Thursday, November 13, 2014

We Don't Condone Torture, We Just Do It

The United States said Nov. 12 it did not condone torture under any circumstances, but acknowledged to a UN anti-torture watchdog it had "crossed the line" following the September 11 attacks.

"The US is proud of its record as a leader in respecting, promoting and defending human rights and the rule of law, both at home and around the world," acting US legal advisor Mary McLeod told the 10-member UN Committee on Torture.

  Daily News - Turkey
And we’re proud of it.
"But in the wake of 9/11 attacks, we regrettably did not always live up to our own values," she said.

"We crossed the line and we take responsibility for that," she said, quoting US President Barack Obama.
We”take responsibility” in the same way that every politician for the last two decades has taken responsibility for what they’ve done when they get caught. They say the words.
"We recognise that no nation is perfect, ours included," Keith Harper, US ambassador to the UN Human Rights Council, told the committee.
Prefaced with a reminder that “nobody’s perfect.” Pathetic.
The US delegation was asked to explain why the US military prison at Guantanamo Bay in Cuba remains open, why many detainees remain there without charge and when Washington plans to shut it down.

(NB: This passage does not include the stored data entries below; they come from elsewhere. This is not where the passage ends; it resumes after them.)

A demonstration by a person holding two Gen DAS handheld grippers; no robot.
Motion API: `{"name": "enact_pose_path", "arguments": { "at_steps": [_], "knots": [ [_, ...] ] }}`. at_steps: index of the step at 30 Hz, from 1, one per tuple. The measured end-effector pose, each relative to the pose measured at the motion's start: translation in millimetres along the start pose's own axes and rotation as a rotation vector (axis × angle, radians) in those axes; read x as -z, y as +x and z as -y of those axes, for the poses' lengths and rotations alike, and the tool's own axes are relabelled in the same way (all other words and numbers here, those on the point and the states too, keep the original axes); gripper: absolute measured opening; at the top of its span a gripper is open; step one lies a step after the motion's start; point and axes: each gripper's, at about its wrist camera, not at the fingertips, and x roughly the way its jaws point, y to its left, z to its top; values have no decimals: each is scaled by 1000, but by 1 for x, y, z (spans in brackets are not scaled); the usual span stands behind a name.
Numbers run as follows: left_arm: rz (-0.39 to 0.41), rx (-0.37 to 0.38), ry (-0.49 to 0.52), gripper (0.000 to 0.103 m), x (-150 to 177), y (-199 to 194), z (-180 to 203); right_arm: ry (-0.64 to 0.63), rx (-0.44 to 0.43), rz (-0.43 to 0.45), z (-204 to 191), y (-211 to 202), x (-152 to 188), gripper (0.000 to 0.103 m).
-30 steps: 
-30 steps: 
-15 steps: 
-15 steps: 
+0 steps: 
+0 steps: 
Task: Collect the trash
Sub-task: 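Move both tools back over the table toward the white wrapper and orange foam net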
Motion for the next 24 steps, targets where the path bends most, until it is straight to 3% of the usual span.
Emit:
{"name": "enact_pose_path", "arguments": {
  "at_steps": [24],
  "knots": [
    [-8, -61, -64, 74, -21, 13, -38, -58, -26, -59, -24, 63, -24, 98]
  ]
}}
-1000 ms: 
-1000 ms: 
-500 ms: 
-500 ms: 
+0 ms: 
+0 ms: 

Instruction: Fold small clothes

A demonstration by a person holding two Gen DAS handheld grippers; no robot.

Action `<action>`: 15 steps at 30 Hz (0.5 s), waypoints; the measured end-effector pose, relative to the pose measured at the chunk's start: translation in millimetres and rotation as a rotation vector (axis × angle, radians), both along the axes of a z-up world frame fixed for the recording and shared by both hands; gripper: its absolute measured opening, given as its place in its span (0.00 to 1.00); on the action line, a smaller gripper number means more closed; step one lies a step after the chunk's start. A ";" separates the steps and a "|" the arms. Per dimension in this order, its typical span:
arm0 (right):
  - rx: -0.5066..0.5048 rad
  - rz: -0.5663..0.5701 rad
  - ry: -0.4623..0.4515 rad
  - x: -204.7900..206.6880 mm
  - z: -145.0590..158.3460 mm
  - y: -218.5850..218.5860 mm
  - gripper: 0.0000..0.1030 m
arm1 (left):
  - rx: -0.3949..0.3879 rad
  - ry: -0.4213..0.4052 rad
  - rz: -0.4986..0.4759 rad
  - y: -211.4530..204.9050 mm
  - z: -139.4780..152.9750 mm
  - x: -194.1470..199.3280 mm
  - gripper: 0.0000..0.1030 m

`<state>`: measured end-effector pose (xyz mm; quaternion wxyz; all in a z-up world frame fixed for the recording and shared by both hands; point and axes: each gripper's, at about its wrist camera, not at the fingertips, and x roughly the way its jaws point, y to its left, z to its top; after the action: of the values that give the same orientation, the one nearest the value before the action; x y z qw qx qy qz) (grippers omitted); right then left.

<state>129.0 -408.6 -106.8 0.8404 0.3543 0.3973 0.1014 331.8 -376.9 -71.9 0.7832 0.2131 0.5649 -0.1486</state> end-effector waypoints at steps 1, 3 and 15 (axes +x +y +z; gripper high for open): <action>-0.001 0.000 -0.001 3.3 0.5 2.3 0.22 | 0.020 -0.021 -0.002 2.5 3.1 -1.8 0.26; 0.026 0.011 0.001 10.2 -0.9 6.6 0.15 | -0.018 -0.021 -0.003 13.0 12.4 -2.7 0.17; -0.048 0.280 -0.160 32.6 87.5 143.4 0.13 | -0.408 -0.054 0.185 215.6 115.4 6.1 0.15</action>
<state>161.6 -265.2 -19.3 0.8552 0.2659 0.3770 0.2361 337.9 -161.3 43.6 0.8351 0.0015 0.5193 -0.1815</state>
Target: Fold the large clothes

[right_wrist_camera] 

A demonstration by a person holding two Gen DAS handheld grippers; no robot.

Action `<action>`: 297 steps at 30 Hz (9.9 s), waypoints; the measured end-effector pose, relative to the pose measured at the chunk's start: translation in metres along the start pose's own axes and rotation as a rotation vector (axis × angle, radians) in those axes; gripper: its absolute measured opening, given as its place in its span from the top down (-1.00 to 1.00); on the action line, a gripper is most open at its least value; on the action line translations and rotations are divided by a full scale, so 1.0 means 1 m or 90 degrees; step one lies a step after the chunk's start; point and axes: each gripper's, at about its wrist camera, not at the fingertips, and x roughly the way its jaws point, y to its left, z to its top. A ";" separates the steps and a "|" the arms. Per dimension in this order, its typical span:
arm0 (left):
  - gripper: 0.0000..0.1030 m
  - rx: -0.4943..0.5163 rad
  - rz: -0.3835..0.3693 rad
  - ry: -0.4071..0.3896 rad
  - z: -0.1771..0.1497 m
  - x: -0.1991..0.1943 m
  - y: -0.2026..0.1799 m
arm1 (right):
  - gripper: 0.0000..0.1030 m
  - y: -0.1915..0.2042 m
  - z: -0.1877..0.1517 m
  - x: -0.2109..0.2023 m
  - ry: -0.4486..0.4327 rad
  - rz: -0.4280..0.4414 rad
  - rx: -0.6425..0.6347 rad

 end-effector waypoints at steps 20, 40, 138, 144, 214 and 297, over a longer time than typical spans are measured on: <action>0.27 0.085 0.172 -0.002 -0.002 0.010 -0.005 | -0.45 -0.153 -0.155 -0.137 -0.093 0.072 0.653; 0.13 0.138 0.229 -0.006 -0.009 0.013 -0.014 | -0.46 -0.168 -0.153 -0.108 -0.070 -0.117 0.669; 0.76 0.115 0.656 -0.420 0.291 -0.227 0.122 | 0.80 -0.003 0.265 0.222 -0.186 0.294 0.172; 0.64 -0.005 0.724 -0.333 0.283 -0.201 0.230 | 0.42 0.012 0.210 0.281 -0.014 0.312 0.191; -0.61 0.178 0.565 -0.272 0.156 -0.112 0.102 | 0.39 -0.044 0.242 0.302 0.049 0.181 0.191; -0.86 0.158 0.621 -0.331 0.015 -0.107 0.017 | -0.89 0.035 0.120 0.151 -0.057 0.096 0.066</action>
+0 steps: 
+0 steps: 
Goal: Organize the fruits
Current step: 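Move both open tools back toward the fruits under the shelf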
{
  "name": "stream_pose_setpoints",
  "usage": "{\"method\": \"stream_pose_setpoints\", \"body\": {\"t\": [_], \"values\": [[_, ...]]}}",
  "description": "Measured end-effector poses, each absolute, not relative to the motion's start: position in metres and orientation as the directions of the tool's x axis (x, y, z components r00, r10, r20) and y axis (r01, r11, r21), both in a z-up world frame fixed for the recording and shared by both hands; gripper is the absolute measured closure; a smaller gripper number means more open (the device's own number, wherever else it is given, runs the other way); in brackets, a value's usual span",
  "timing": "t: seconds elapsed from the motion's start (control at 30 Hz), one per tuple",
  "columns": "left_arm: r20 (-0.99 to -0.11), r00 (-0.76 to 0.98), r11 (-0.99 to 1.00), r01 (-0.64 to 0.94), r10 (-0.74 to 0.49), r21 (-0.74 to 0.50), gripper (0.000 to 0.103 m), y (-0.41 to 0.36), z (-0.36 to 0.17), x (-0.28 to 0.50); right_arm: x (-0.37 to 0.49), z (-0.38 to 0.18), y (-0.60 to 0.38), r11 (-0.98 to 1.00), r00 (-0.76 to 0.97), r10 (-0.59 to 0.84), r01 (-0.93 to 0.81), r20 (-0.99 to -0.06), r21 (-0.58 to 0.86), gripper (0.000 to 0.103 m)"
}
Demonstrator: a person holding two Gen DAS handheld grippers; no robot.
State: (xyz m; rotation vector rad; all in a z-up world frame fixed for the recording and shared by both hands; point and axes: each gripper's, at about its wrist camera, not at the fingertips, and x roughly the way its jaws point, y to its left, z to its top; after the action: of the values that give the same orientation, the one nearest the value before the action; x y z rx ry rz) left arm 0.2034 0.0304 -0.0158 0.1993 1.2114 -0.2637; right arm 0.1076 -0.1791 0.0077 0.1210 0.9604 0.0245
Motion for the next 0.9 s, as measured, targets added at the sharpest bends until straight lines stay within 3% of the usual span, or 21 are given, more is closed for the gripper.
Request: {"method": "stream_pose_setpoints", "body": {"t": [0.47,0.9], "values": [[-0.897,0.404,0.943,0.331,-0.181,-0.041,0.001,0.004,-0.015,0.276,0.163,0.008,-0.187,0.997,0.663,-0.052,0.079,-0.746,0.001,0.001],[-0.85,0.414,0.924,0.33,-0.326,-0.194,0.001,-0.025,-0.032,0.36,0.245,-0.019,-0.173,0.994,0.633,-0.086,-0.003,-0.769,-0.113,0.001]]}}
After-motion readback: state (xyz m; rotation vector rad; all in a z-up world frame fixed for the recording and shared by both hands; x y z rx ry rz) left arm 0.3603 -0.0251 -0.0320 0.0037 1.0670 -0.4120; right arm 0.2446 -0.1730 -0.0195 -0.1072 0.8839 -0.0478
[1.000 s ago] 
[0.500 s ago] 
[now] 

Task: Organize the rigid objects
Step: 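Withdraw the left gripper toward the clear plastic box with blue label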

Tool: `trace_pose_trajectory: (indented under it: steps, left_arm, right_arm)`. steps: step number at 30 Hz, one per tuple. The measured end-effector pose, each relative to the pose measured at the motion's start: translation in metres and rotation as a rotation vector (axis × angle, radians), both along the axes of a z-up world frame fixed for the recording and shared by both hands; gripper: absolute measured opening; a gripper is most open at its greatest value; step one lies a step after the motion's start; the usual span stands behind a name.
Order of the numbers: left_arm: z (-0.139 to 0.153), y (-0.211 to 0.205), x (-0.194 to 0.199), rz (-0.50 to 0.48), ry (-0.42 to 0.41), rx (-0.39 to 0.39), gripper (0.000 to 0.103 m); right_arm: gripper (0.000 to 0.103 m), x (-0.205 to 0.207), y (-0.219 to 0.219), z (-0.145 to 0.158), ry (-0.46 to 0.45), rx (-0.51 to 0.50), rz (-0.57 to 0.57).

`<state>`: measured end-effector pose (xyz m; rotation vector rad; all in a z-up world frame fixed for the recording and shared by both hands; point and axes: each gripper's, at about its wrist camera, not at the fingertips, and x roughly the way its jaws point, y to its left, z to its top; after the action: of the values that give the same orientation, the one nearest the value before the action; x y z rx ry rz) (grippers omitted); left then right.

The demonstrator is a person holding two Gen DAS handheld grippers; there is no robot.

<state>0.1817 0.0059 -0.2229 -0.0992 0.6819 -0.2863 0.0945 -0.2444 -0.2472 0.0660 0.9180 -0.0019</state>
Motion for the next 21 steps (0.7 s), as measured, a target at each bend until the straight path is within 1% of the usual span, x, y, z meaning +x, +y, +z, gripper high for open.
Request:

The committee members also questioned the treatment of prisoners there, and lack of redress for victims of the widely publicised abuses by US troops at the Abu Ghraib prison in Iraq in the early 2000s.

Beyond the "war on terror" legacy, the committee members raised issues of abuses in US prisons, rape in prisons, the broad use of drawn-out solitary confinement, and long years on death row.

And they asked how Washington could justify its widespread detention of non-violent, non-criminal illegal immigrants, including minors.

And they slammed police brutality that appears to disproportionately affect minorities
They just don’t understand.  (We'll keep looking for the US answers to all those UN questions.  Reportedly, today the US will give them.  Also, McClatchy has a more comprehensive article on what has been asked and responses to date.)
The committee is set to publish its conclusions on November 28.
And the we can all go back to what we were doing.
“There should be no doubt,” McLeod concluded, “the United States affirms that torture and cruel, inhuman, and degrading treatment and punishment are prohibited at all times in all places, and we remain resolute in our adherence to these prohibitions.”
We shall see. But of course, we can’t control other countries, say where we outsource prisoners.
National Security Council spokeswoman Bernadette Meehan said in a statement Wednesday that the U.S. delegation appearing before the committee in Geneva had also clarified the U.S. view that the convention continues to apply when a state is engaged in armed conflict.

[...]

Today, [U.S. assistant secretary Tom Malinowski ] said, “U.S. national security agencies now arguably have more explicit safeguards against torture and cruelty than those of any other country on earth. They can and should be a model for others.”

[...]

Asked whether that meant compensation or apologies would be offered to people who had been held without charge for years, or who had perhaps been waterboarded, [State Department spokeswoman Jen] Psaki said [at a briefing in Washington], “I don’t believe that was a part of the discussion, no.”